▶ _PROBLEM STATEMENT_:
Would you repeat word for word the lines of the listing that follows, from the one with "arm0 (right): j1" up to and including the one with "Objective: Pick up", and leave out the images?

▶ _MATERIAL PROVIDED_:
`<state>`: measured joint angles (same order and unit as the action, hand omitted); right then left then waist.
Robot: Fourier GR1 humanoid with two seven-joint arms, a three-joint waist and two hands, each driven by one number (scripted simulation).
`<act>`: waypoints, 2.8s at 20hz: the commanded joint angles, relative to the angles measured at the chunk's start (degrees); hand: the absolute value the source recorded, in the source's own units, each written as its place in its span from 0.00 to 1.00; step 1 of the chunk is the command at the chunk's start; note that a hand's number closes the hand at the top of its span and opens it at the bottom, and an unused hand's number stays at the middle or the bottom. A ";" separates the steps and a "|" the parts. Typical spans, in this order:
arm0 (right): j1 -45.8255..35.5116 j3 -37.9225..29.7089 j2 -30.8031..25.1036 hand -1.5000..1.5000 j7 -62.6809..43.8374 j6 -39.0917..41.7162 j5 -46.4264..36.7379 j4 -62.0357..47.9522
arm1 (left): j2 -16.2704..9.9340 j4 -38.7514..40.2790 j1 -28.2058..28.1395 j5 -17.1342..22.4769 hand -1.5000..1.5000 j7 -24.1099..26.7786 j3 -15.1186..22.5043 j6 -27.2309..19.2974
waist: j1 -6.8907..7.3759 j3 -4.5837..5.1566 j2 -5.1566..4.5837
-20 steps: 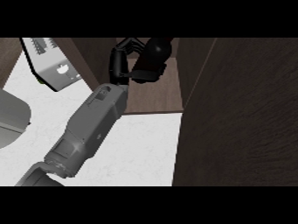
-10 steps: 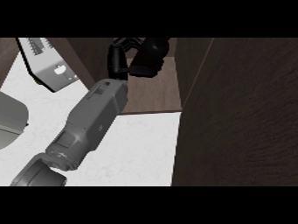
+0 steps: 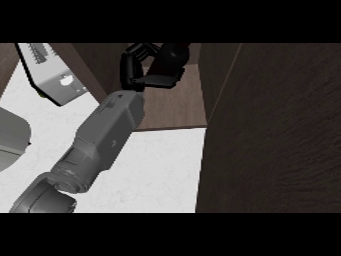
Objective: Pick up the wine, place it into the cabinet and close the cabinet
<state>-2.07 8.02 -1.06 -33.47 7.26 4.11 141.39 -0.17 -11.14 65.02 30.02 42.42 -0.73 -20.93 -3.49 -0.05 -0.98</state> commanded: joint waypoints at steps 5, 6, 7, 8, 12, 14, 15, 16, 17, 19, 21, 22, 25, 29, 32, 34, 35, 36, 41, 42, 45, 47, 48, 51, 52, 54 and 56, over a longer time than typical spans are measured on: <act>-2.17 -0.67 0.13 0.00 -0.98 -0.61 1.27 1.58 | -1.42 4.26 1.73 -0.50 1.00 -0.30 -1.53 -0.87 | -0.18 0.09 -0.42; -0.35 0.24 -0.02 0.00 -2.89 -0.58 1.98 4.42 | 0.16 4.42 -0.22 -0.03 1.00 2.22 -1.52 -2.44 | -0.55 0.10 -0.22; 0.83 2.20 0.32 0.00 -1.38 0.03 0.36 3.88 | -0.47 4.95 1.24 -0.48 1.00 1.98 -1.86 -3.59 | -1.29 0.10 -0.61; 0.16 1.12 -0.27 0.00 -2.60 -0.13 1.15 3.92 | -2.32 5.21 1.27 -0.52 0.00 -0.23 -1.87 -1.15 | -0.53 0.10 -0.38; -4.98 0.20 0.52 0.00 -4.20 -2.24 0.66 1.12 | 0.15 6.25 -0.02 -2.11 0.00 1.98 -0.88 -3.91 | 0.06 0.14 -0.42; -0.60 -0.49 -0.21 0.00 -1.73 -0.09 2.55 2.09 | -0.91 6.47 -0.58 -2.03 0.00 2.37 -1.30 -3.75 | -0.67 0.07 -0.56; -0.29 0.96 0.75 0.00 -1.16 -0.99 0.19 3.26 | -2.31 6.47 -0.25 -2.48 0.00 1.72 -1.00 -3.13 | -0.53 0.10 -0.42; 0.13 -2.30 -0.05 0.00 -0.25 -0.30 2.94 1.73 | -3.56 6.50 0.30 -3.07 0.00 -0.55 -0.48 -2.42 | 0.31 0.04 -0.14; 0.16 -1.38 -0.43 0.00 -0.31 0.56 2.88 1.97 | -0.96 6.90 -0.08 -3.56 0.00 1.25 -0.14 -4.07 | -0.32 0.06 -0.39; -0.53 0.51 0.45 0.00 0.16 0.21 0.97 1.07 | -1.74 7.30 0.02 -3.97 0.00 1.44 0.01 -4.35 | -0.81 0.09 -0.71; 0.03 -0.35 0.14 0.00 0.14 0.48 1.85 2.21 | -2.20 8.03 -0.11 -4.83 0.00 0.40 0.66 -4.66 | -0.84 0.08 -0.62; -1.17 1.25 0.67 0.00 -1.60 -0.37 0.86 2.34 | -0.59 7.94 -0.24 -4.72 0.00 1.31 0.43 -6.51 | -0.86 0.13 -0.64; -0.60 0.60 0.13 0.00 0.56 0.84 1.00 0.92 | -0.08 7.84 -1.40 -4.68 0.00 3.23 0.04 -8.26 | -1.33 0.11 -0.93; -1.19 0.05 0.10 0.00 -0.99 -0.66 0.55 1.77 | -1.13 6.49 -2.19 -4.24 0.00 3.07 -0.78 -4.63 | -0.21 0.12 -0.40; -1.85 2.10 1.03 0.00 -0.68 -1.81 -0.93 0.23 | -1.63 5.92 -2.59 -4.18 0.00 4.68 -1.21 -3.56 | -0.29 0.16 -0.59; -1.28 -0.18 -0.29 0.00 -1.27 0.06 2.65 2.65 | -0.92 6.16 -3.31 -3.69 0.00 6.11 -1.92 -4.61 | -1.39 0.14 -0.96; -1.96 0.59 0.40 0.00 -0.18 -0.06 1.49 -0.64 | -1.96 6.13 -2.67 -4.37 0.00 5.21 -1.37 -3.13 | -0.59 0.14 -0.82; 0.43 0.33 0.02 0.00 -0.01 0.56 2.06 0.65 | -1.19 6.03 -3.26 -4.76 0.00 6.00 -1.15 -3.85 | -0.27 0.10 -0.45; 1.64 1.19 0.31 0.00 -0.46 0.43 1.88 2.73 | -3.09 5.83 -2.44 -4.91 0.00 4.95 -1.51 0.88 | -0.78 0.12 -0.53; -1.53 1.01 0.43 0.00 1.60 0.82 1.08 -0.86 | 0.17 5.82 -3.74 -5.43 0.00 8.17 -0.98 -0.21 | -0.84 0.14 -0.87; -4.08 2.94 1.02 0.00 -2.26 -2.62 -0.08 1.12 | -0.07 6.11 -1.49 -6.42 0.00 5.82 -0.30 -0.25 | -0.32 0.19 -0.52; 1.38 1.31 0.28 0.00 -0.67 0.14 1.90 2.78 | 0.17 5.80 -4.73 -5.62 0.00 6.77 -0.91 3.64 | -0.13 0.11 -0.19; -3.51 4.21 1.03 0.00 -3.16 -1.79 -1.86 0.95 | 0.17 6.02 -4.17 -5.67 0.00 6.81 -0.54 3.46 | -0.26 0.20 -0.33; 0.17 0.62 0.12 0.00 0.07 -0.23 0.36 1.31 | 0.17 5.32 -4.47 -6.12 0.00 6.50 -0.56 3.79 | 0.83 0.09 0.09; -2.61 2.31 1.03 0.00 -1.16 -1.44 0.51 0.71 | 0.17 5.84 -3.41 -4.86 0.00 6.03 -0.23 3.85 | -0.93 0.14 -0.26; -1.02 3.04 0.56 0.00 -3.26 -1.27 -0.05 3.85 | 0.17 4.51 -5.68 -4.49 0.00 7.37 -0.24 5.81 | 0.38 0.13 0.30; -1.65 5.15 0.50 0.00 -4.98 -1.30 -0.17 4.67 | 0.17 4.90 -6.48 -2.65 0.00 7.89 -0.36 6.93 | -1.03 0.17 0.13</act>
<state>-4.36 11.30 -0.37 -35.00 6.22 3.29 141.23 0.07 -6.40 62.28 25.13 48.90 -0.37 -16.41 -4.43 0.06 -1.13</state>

▶ _PROBLEM SOLUTION_:
arm0 (right): j1 -45.8255..35.5116 j3 -37.9225..29.7089 j2 -30.8031..25.1036 hand -1.5000..1.5000 j7 -62.6809..43.8374 j6 -39.0917..41.7162 j5 -46.4264..36.7379 j4 -62.0357..47.9522
arm1 (left): j2 -16.2704..9.9340 j4 -38.7514..40.2790 j1 -28.2058..28.1395 j5 -17.1342..22.4769 hand -1.5000..1.5000 j7 -24.1099..26.7786 j3 -15.1186..22.5043 j6 -27.2309..19.2974
waist: j1 -6.8907..7.3759 j3 -4.5837..5.1566 j2 -5.1566..4.5837
-20 steps: 
-10 steps: 
+0 steps: 
Objective: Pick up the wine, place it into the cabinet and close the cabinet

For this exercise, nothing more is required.